Prague, 3 October 1997 (RFE/RL) - The international silence surrounding the daily civilian slaughter in Algeria is finally breaking this week as world leaders begin speaking out on the atrocities authorities believe are being committed by the extremist Armed Islamic Group, known as GIA.

German Foreign Minister Klaus Kinkel touched off the steady stream of rhetoric last week when he told diplomats at the United Nations General Assembly that "We cannot accept the mass murder of innocents without the world community standing up and reacting."

Since his plea, world leaders like U.N. High Commissioner for Human Rights Mary Robinson have followed suit. Robinson, who is the former president of Ireland, said that there was a "responsibility in the international community" to speak out.

"One of the things that has been an important experience of the international community is that human rights don't have those kinds of borders," she said at a news conference.

French Prime Minister Lionel Jospin broke the usually cautious French stance on Algeria when he condemned the radical GIA terrorist group in a television interview Monday night. Jospin said that the fine line between the army-backed government and the Islamic militants made it difficult to understand what exactly was going on in the country.

For the more than 90 Algerian citizens who were murdered this week alone, the lip service from leaders like Jospin and Robinson is too little, too late. In their most recent attack, the GIA rebels are suspected of killing a family of four and nine other civilians Tuesday night in western Algeria. The bodies were found mutilated in the bottom of a unused well. The murders follow the slaughter earlier in the week of villagers in places near Algiers and an attack on a school which killed 11 women teachers in western Algeria.

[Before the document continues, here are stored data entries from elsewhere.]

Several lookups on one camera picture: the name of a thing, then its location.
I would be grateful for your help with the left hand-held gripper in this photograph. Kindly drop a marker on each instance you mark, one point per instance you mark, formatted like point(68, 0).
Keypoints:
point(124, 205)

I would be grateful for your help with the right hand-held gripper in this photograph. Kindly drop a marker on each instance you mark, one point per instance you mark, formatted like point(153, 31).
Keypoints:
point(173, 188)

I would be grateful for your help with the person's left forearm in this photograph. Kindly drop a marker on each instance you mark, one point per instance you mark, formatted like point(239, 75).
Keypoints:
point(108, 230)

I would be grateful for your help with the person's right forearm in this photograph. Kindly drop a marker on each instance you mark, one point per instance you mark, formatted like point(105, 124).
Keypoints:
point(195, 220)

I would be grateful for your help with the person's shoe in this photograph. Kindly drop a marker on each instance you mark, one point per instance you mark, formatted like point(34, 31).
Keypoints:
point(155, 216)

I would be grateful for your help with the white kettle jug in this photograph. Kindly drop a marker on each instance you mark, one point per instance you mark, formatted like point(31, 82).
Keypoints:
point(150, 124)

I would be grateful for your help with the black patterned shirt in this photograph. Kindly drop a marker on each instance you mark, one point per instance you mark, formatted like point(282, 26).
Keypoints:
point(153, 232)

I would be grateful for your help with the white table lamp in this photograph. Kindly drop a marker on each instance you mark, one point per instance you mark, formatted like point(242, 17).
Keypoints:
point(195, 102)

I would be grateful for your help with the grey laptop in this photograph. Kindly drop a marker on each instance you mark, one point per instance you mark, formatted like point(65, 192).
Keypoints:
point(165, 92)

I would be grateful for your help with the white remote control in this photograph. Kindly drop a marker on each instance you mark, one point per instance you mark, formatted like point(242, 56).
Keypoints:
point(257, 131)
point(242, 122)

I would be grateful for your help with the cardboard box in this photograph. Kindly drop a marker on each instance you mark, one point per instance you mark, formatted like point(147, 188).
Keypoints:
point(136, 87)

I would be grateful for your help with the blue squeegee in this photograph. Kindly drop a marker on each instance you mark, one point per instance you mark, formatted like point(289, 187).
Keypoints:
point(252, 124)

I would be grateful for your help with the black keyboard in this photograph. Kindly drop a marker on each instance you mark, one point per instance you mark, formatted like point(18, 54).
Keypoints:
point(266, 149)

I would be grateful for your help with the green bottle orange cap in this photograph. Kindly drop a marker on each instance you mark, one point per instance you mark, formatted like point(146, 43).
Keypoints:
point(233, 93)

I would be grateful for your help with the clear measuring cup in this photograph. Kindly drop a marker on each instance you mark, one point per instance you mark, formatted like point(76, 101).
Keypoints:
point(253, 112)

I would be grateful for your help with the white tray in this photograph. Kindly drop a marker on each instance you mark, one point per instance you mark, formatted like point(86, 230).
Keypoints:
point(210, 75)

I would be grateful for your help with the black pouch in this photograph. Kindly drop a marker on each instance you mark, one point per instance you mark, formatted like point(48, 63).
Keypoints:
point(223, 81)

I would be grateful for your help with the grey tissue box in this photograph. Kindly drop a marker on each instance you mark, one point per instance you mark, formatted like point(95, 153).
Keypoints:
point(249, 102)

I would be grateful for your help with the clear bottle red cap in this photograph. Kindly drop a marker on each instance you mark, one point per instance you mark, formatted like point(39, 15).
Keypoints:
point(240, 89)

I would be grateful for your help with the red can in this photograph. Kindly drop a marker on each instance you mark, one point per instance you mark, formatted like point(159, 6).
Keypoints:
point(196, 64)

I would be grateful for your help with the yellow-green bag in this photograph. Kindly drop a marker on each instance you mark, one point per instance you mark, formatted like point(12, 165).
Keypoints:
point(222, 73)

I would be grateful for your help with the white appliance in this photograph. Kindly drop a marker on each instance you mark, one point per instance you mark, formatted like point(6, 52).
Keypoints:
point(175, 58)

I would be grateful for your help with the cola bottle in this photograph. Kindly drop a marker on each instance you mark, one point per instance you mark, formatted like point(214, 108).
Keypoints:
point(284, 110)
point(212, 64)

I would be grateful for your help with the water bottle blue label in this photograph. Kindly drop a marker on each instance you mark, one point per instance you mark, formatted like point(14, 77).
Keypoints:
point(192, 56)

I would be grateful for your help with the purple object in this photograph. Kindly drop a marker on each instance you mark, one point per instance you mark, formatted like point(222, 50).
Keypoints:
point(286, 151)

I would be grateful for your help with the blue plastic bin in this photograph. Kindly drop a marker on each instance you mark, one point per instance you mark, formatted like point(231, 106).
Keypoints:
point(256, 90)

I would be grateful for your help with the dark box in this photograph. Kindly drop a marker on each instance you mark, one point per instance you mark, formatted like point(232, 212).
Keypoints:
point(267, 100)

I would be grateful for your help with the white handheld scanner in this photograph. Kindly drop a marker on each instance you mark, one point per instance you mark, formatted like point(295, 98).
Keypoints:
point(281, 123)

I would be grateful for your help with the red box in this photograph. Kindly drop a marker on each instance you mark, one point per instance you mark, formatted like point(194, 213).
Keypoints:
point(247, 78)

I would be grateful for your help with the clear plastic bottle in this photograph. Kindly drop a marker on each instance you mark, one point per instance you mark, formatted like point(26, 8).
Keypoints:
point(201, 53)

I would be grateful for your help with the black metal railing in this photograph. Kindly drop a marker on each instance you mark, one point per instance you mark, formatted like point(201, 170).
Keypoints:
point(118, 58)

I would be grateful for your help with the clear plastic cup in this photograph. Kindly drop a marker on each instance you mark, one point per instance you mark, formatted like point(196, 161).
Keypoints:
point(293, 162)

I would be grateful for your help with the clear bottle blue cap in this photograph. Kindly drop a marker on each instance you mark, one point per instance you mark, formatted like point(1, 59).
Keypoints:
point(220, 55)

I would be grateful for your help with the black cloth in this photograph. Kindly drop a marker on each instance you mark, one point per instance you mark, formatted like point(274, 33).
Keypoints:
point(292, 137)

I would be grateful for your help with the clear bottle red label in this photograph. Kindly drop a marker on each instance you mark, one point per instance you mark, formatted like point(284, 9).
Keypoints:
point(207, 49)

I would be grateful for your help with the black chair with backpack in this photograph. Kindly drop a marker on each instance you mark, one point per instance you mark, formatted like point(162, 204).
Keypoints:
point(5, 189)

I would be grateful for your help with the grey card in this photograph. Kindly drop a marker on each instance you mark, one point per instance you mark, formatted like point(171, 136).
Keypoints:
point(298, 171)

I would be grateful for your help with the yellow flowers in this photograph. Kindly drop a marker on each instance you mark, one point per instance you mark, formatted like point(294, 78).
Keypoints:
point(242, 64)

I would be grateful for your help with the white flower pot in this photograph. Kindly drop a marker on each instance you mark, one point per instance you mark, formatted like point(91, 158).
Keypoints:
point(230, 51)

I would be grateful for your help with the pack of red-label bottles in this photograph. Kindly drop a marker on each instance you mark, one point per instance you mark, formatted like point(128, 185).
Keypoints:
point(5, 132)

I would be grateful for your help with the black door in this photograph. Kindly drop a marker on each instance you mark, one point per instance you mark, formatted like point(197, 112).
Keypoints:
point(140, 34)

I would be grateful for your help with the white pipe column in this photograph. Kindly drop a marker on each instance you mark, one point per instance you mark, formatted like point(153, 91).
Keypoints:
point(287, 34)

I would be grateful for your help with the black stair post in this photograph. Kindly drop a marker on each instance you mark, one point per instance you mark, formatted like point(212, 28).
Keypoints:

More than 60,000 people, including children, have died since 1992 when authorities canceled a general election in which radical Islamists had taken the lead. Authorities attribute the killings to Muslim fundamentalists.

The Algerian government has shunned international pleas for a truce, while trying to appear as if it condemns terrorism. U.N. Secretary-General Kofi Annan has recently offered to mediate talks between the government and the rebels, but Algerian president Liamine Zeroual has repeatedly rejected any interference into its internal affairs.

On Wednesday Algerian Foreign Minister Ahmed Attaf called for international action to combat terrorism, but he made no mention of the daily massacres in his own country.

"Among the new challenges the international community faces, terrorism is the one which apparently is the most challenging," Attaf said to the U.N. General Assembly.

The 15-member European Union has urged the Algerian government to acknowledge its crisis and accept help from the international community. But Luxembourg Foreign Minister Jacques Poos said he doesn't think that will happen since the Algerian government has closed itself off from the rest of the world.

For the Algerian citizens who live in constant fear, the international reaction to their plight has not brought any action for their safety.

The French government has said it will not take part in any international initiative on Algeria, even though the United States and Paris are monitoring the crisis. In 1995, when the French government came out in favor of President Zeroual, bomb attacks killed and wounded scores of people in Paris. In 1994 three passengers were killed during a December hijacking of an Air France carrier. GIA claimed responsibility for both incidents.

The Algerian army is trying to keep the killings under control by launching several offensives near Algiers. Press reports this week said that about 15 men have surrendered or been captured Other reports say armed extremists have been falling back after army attacks on the region.

"This offensive will take the time it must," an army officer told an Algerian French-language newspaper. "But we will wipe out these criminals."

Until then, the bloody death toll will keep rising.